Tuberculosis (TB) is an infectious, airborne disease caused by the bacterium Mycobacterium tuberculosis that mainly affects the lungs. Fortunately,
tuberculosis is a curable disease, and in recent years, death rates for this disease have decreased. However, the existence of
antibiotic-resistant strains and the occurrence of
co-infections with human immunodeficiency virus (HIV), have led to increased mortality in recent years. Another area of concern is that one-third of the world's population is currently infected with M.
tuberculosis in its latent state, serving as a potential reservoir for active TB. In an effort to address the failure of current TB drugs, greater attention is being given to the importance of bioinorganic chemistry as an ally in new research into the development of anti-TB drugs.
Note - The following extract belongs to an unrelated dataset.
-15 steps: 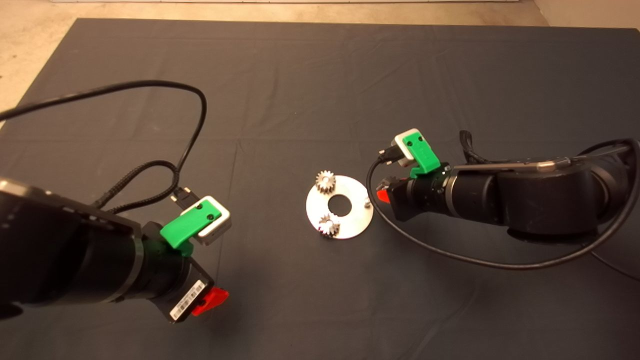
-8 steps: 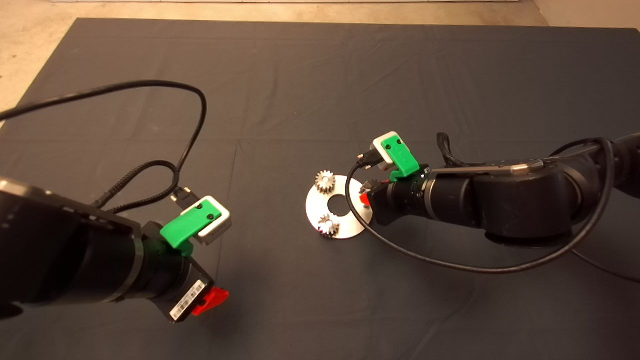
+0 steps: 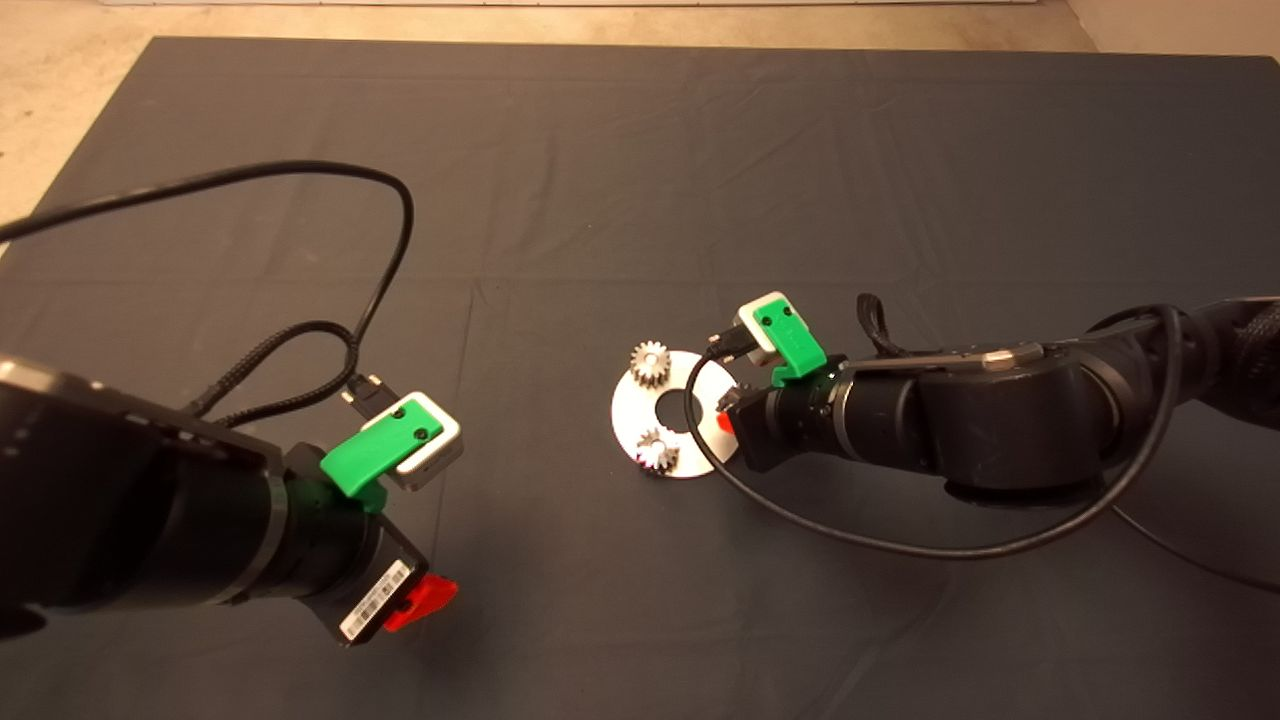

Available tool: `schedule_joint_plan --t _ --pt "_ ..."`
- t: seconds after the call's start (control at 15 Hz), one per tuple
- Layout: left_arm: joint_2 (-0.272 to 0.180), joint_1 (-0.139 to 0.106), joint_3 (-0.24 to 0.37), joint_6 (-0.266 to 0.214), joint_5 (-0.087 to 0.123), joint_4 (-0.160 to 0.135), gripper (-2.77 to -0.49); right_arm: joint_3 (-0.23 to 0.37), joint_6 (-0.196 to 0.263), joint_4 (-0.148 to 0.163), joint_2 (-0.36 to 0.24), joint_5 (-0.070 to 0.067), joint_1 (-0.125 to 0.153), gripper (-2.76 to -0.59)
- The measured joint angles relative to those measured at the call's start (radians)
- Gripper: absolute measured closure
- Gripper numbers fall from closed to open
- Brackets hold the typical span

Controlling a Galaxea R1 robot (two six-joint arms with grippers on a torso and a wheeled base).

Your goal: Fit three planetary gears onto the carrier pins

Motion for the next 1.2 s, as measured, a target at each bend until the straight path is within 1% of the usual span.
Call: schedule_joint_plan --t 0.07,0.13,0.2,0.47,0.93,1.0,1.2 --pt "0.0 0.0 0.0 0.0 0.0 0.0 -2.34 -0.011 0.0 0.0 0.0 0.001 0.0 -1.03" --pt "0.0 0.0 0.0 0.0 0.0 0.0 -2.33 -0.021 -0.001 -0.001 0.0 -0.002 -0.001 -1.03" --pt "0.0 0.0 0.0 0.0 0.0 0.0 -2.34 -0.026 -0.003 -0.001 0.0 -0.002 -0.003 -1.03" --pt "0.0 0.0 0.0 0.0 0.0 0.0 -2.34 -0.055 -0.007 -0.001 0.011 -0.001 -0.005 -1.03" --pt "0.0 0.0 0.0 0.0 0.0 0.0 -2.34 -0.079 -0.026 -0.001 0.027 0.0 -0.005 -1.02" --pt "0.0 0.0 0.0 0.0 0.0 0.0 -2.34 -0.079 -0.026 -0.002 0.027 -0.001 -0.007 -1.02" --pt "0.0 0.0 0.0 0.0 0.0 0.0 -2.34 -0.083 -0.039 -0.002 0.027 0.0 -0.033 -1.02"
Ruthenium (Ru) is a chemical
element that can mimic
iron (Fe) in the body. In previous studies involving the following heteroleptic Ru complexes, [Ru(pic)(dppb)(bipy)]PF6 (
SCAR1), [Ru(pic)(dppb)(Me-bipy)]PF6 (
SCAR2), [Ru(pic)(dppb)(phen)]PF6 (SCAR4), cis-[Ru(pic)(
dppe)2]PF6 (SCAR5), and [Ru(pic)(
dppe)(phen)]PF6 (SCAR7), we observed excellent anti-TB activity, moderate cell-toxicity, and a lack of oral bioavailability in an in vivo model of these complexes. Therefore, the objective of this study was to evaluate the toxicity and oral bioavailability of these complexes by loading them into a nanostructured
lipid system. The nanostructured
lipid system was generated using different ratios of
surfactant (soybean
phosphatidylcholine, Eumulgin®, and
sodium oleate), aqueous phase (
phosphate buffer with a concentration of 1X and pH 7.4), and oil (
cholesterol) to generate a system for the incorporation of Ru(II) compounds. The anti-TB activity of the compounds was determined using a microdilution assay with
Resazurin (REMA) against strains of M.
tuberculosis H37Rv and clinical isolates resistant. Cytotoxicity assay using J774.A1 cells (ATCC TIB-67) and intra-macrophage activity were performed. The oral bioavailability assay was used to analyze blood collected from female BALB/C mice. Plasma collected from the same mice was analyzed via inductively coupled plasma mass spectrometry (ICP-MS) to quantify the number of Ru
ions. The complexes loaded into the nanostructured
lipid system maintained in vitro activity and toxicity was found to be reduced compared with the compounds that were not loaded. The complexes showed intra-macrophagic activity and were orally bioavailable.